Source material: Begin

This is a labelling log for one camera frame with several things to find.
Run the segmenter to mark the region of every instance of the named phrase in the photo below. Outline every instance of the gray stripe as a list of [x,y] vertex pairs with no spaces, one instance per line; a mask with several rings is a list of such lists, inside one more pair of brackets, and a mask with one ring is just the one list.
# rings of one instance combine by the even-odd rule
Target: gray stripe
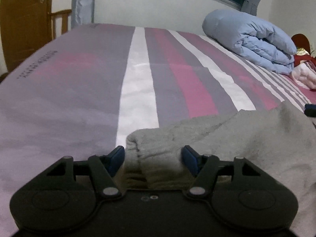
[[[49,126],[51,140],[71,144],[60,154],[66,152],[78,158],[83,151],[89,155],[111,151],[115,147],[121,88],[134,29],[107,24],[95,29],[83,26],[48,44],[60,52],[48,66],[28,77],[32,85],[21,101],[26,100],[33,113],[22,117],[20,123],[44,129]],[[48,73],[51,79],[45,82]],[[48,104],[55,109],[54,115],[41,118],[45,110],[53,113]],[[36,145],[35,139],[29,139],[29,145]],[[59,151],[51,140],[42,139],[47,145],[43,150],[55,156]]]
[[[183,37],[185,37],[189,42],[191,42],[194,46],[194,41],[190,41],[190,36],[192,34],[188,33],[180,33]],[[241,71],[243,71],[243,76],[248,76],[249,78],[253,79],[255,83],[260,84],[261,88],[263,91],[266,89],[262,87],[262,83],[258,82],[248,71],[244,69],[242,65],[240,65],[237,61],[234,59],[230,58],[228,55],[217,49],[215,46],[210,44],[209,42],[204,41],[203,39],[199,39],[200,42],[205,43],[205,48],[209,47],[211,51],[208,51],[207,49],[201,50],[205,55],[210,57],[216,64],[221,68],[223,72],[225,72],[227,75],[230,75],[234,82],[242,88],[242,90],[247,94],[247,96],[250,98],[252,101],[253,105],[255,108],[258,109],[265,109],[265,104],[264,102],[260,99],[260,97],[249,87],[248,84],[244,82],[244,80],[240,79],[239,76],[237,76],[234,72],[231,71],[232,67],[241,67]],[[270,93],[266,92],[265,95],[269,97],[272,101],[276,101],[273,95],[270,95]]]
[[249,67],[251,67],[267,84],[269,84],[271,86],[271,88],[278,94],[280,95],[284,100],[288,100],[285,95],[280,92],[279,89],[276,88],[276,86],[274,86],[270,80],[268,80],[262,73],[261,71],[259,71],[256,67],[254,67],[253,65],[251,65],[247,60],[245,60],[243,57],[238,56],[244,63],[246,63]]
[[301,97],[303,97],[303,99],[306,101],[306,103],[310,103],[309,99],[307,98],[307,96],[305,94],[302,93],[302,91],[294,84],[290,81],[290,79],[288,79],[287,77],[281,75],[280,78],[284,79],[285,82],[287,82],[289,84],[289,86],[291,86],[295,92],[299,93]]
[[225,92],[220,83],[212,76],[209,69],[203,67],[197,57],[189,52],[181,43],[179,43],[178,40],[176,40],[169,31],[166,32],[166,37],[168,38],[170,43],[177,49],[179,54],[183,56],[187,64],[192,66],[193,71],[202,82],[205,89],[211,95],[219,114],[229,114],[237,112],[232,99]]
[[156,40],[154,29],[145,28],[145,37],[156,94],[159,126],[188,119],[189,111],[185,98]]
[[244,61],[242,61],[240,56],[238,56],[235,53],[232,53],[232,52],[228,51],[227,49],[225,49],[220,44],[218,44],[217,42],[215,42],[214,40],[212,40],[210,38],[207,38],[207,37],[201,36],[201,35],[200,35],[200,38],[202,38],[206,42],[209,42],[210,44],[215,46],[217,49],[219,49],[221,52],[225,53],[228,57],[230,57],[233,60],[235,60],[238,63],[240,63],[243,66],[243,68],[247,72],[249,72],[257,81],[261,82],[263,87],[265,87],[269,91],[269,93],[271,93],[278,101],[283,100],[283,98],[277,92],[275,92],[274,89],[268,83],[266,83],[250,66],[248,66]]
[[264,73],[266,73],[275,82],[275,84],[277,84],[289,97],[291,97],[293,101],[297,103],[298,106],[300,106],[301,108],[304,107],[305,104],[301,100],[299,100],[297,95],[293,95],[287,88],[285,88],[285,86],[283,86],[282,83],[279,83],[279,79],[276,77],[276,73],[262,67],[260,67],[260,69]]
[[280,77],[278,76],[279,74],[274,73],[274,72],[271,72],[271,75],[273,76],[273,78],[274,78],[275,80],[277,80],[277,83],[278,83],[279,85],[281,85],[281,87],[282,87],[289,95],[291,95],[291,96],[293,97],[293,99],[295,99],[296,101],[298,101],[298,103],[303,104],[302,106],[305,105],[305,102],[304,102],[304,100],[300,97],[300,95],[299,95],[297,92],[294,92],[293,90],[291,90],[291,88],[289,88],[289,87],[282,81],[282,79],[280,79]]
[[265,72],[265,73],[267,74],[267,76],[270,78],[270,79],[269,79],[269,78],[265,77],[265,75],[264,75],[257,67],[254,67],[254,66],[251,65],[250,63],[249,63],[249,65],[252,67],[253,70],[255,70],[258,74],[260,74],[260,76],[261,76],[262,78],[264,78],[267,83],[270,83],[271,87],[272,87],[276,92],[278,92],[278,94],[279,94],[284,100],[287,100],[287,101],[291,102],[291,101],[289,100],[289,98],[286,97],[286,95],[285,95],[283,92],[281,92],[281,91],[272,83],[272,81],[274,81],[278,87],[280,87],[281,89],[283,89],[284,92],[285,92],[288,96],[290,96],[290,97],[293,99],[293,102],[296,102],[297,105],[298,105],[301,109],[303,109],[302,104],[301,104],[300,102],[297,102],[297,99],[295,99],[295,98],[294,98],[290,93],[288,93],[282,86],[280,86],[279,83],[277,83],[277,82],[273,79],[272,76],[268,75],[268,74]]
[[295,88],[293,87],[293,85],[291,85],[290,83],[288,83],[281,75],[276,74],[276,77],[279,79],[279,81],[282,82],[282,84],[284,84],[285,86],[287,86],[292,92],[295,92],[296,95],[301,99],[301,101],[303,103],[306,103],[306,97],[304,95],[301,95],[297,90],[295,90]]

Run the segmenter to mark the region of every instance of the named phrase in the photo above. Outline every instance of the white stripe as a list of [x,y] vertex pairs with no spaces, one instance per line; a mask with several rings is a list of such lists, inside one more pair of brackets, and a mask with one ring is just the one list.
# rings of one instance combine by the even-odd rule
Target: white stripe
[[301,91],[295,84],[293,84],[293,83],[292,83],[289,79],[287,79],[285,76],[281,75],[281,77],[282,77],[283,79],[285,79],[285,81],[288,82],[289,85],[292,86],[296,91],[298,91],[299,94],[300,94],[308,103],[311,102],[311,101],[306,97],[306,95],[304,95],[304,94],[302,93],[302,91]]
[[305,84],[303,84],[301,81],[294,80],[294,82],[295,82],[298,86],[303,87],[304,89],[311,90],[308,86],[306,86]]
[[285,85],[286,87],[290,88],[290,92],[291,93],[295,93],[296,95],[298,95],[298,97],[301,99],[301,101],[304,103],[304,105],[306,104],[306,99],[304,96],[302,96],[299,92],[297,92],[287,81],[285,81],[283,78],[282,78],[282,75],[281,74],[277,74],[277,73],[274,73],[274,76],[277,77],[282,85]]
[[212,76],[219,82],[219,84],[223,87],[225,92],[230,96],[232,102],[234,103],[236,109],[246,110],[246,111],[254,111],[256,110],[252,101],[249,99],[244,90],[241,89],[231,76],[227,75],[223,72],[208,56],[202,53],[199,49],[197,49],[194,45],[188,42],[182,35],[177,33],[176,31],[169,32],[178,40],[180,44],[182,44],[187,50],[189,50],[196,58],[200,61],[200,63],[209,69]]
[[253,64],[252,62],[248,61],[254,68],[256,68],[258,71],[260,71],[260,73],[271,82],[271,84],[273,84],[281,93],[284,94],[284,96],[296,107],[298,108],[300,111],[303,111],[302,108],[297,104],[297,102],[287,94],[287,92],[280,87],[276,82],[273,81],[273,79],[271,79],[262,69],[262,67],[257,66],[255,64]]
[[138,129],[159,127],[145,29],[135,28],[120,99],[116,146]]
[[234,53],[228,51],[227,49],[225,49],[224,47],[222,47],[220,44],[216,43],[215,41],[213,41],[212,39],[206,37],[206,36],[200,36],[203,40],[205,40],[206,42],[209,42],[210,44],[212,44],[213,46],[215,46],[216,48],[218,48],[220,51],[222,51],[223,53],[225,53],[228,57],[234,59],[235,61],[237,61],[239,64],[241,64],[255,79],[257,79],[258,81],[260,81],[262,83],[262,85],[267,88],[276,98],[278,98],[281,102],[284,101],[284,99],[271,87],[271,85],[267,84],[266,81],[264,81],[262,79],[262,77],[255,72],[250,66],[248,66],[244,61],[242,61],[240,58],[238,58]]
[[296,95],[295,92],[291,91],[285,84],[283,84],[277,77],[276,77],[276,73],[271,72],[265,68],[261,68],[263,71],[265,71],[267,74],[269,74],[270,76],[272,76],[281,86],[281,88],[285,88],[286,90],[288,90],[290,92],[290,94],[293,95],[294,98],[296,98],[303,106],[305,106],[305,103]]

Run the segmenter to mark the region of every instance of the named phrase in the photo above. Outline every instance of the bedding pile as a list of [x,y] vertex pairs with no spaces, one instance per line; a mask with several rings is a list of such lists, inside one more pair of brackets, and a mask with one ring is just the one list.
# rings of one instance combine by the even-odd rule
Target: bedding pile
[[129,188],[187,189],[193,181],[180,153],[190,145],[200,154],[233,161],[243,156],[288,187],[299,210],[291,229],[316,233],[316,129],[289,102],[270,111],[183,120],[165,128],[138,130],[126,140],[125,184]]
[[236,10],[215,10],[202,27],[207,36],[256,65],[285,75],[294,68],[295,44],[268,21]]
[[294,55],[294,69],[290,77],[301,87],[316,89],[316,58],[303,48],[297,50]]

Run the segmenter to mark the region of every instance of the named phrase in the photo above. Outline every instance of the blue gripper pad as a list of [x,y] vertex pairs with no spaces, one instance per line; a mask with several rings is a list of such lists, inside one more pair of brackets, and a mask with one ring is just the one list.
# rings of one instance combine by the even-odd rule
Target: blue gripper pad
[[122,166],[125,159],[125,150],[123,146],[116,147],[109,155],[106,156],[109,160],[105,167],[111,177],[114,177]]
[[190,173],[196,177],[200,172],[202,157],[189,145],[186,145],[181,150],[182,163],[187,167]]

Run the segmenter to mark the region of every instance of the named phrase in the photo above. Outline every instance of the wooden door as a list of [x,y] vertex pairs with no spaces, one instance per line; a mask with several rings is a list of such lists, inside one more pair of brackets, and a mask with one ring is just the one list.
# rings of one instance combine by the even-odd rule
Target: wooden door
[[47,0],[0,0],[1,39],[9,72],[49,42],[48,3]]

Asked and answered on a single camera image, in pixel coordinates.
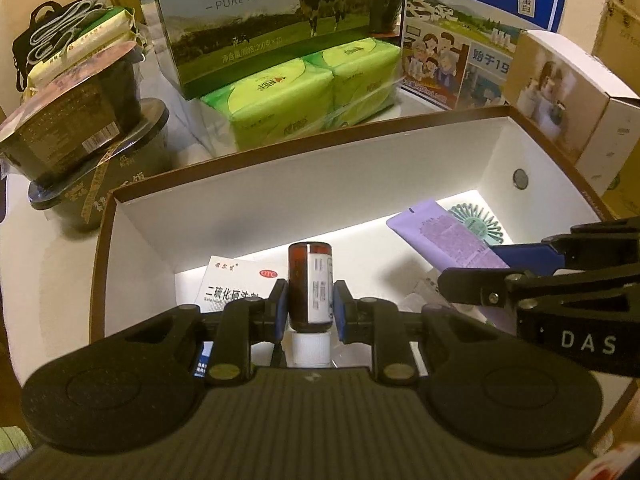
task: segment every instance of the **open box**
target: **open box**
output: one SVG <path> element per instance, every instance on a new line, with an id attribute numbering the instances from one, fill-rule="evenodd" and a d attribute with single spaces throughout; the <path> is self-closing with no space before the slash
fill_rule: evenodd
<path id="1" fill-rule="evenodd" d="M 514 186 L 516 170 L 528 176 L 524 190 Z M 445 205 L 489 208 L 514 243 L 611 219 L 577 170 L 511 107 L 290 140 L 115 190 L 98 239 L 90 339 L 192 302 L 212 254 L 286 264 L 288 244 L 311 238 L 332 244 L 334 280 L 346 280 L 355 298 L 401 301 L 430 266 L 385 219 L 449 197 Z M 602 421 L 635 383 L 597 377 Z"/>

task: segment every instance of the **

Source material: End

> [Task item] Only lines with the string "single" belong in the answer; copy each of them from the listing.

> [Solution for this task]
Asked and answered on a single camera image, in pixel coordinates.
output: one SVG <path> element per instance, every instance on a new line, with an id attribute numbering the instances from one, fill-rule="evenodd" and a d attribute with single spaces throughout; the <path> is self-closing with no space before the slash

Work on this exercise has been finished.